Loin de se cantonner au registre strictement militaire, le mouvement déroule progressivement un agenda politique articulé, structuré et surtout, assumé sur la scène régionale et internationale.
De Doha, où il a marqué les esprits par une présence jugée méthodique et disciplinée, aux capitales africaines telles que Nairobi et Luanda, l’AFC/M23 s’est employée à faire valoir ses positions dans des cadres diplomatiques successifs.
A chaque étape, le mouvement s’est attaché à projeter l’image d’un acteur politique conscient des équilibres régionaux, soucieux d’inscrire ses revendications dans un langage compatible avec les exigences de la médiation internationale.

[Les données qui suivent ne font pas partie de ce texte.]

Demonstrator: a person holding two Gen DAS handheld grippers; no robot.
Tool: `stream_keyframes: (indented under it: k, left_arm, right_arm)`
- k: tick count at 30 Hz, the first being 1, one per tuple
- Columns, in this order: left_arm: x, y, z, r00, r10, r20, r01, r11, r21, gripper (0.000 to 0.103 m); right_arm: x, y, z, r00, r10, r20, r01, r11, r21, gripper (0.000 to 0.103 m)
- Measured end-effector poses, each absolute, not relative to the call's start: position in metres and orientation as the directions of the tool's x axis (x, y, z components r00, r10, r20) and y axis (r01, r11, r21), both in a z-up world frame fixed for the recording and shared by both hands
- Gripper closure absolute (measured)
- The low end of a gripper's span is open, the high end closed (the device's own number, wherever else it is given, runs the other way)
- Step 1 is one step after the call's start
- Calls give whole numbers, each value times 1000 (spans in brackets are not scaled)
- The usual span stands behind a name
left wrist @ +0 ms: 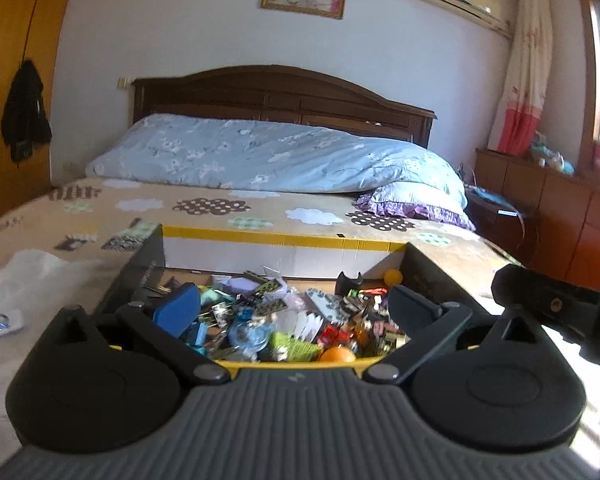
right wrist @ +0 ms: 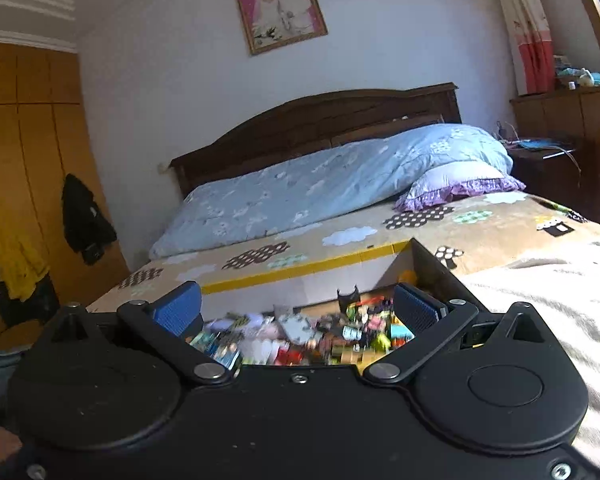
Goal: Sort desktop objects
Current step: 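Withdraw both open grippers from the box back over the pile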
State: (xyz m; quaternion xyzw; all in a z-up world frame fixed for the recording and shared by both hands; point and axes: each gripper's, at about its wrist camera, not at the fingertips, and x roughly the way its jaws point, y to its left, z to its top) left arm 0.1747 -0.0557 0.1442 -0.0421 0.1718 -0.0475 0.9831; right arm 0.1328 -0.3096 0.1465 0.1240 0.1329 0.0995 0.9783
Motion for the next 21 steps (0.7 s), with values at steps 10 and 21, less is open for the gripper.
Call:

Cette dynamique a trouvé un écho particulier dans la multiplication des contacts de haut niveau. Après les échanges avec les chefs d’états-majors de la Communauté de développement de l’Afrique australe (SADC), puis les rencontres avec deux sous-secrétaires généraux des Nations unies en charge des affaires humanitaires et des opérations de maintien de la paix, l’AFC/M23 franchit une nouvelle étape symbolique : la reconnaissance de facto de son rôle d’interlocuteur dans le mécanisme de cessez-le-feu.
Goma, épicentre des tractations : la rencontre avec la MONUSCO
C’est à Goma, ville stratégique et épicentre des tensions sécuritaires, que s’est tenue une rencontre hautement significative. Corneille Nangaa, coordinateur politique de l’AFC/M23, y a reçu Vivian van de Perre, cheffe par intérim de la MONUSCO.
Au cœur des échanges : le mécanisme de vérification et de suivi du cessez-le-feu, pierre angulaire de toute désescalade crédible dans un environnement sécuritaire toujours volatil.
Dans une région où les annonces politiques se heurtent souvent à la brutalité des réalités du terrain, la mise en place d’un dispositif technique robuste constitue un enjeu déterminant.
La portée de cette rencontre dépasse le simple cadre protocolaire. Elle consacre, aux yeux des observateurs, l’installation progressive de l’AFC/M23 dans le champ des interlocuteurs incontournables du processus.
En dialoguant avec la représentation onusienne sur les modalités concrètes du cessez-le-feu, le mouvement se positionne non plus uniquement comme une force armée, mais comme un acteur politique engagé dans une dynamique de régulation.
Certes, le contexte demeure fragile, les lignes de fracture restent profondes et la défiance n’a pas disparu. Mais cette séquence diplomatique, patiemment construite, participe d’une recomposition des rapports de force et des perceptions internationales.
A mesure que les canaux de discussion se multiplient et que les interlocuteurs institutionnels se succèdent, l’AFC/M23 semble consolider une forme d’onction diplomatique qui, qu’on la conteste ou qu’on la reconnaisse, modifie substantiellement les équilibres du conflit.
Dans l’Est congolais, où l’histoire récente a souvent confondu précipitation et désillusion, cette évolution marque une inflexion notable : celle d’un mouvement qui entend inscrire sa trajectoire dans la durée politique, en s’adossant aux mécanismes internationaux de médiation et de vérification.
Reste à savoir si cette consécration diplomatique progressive se traduira, sur le terrain, par une stabilisation effective et durable des lignes de front et par un allègement tangible des souffrances civiles.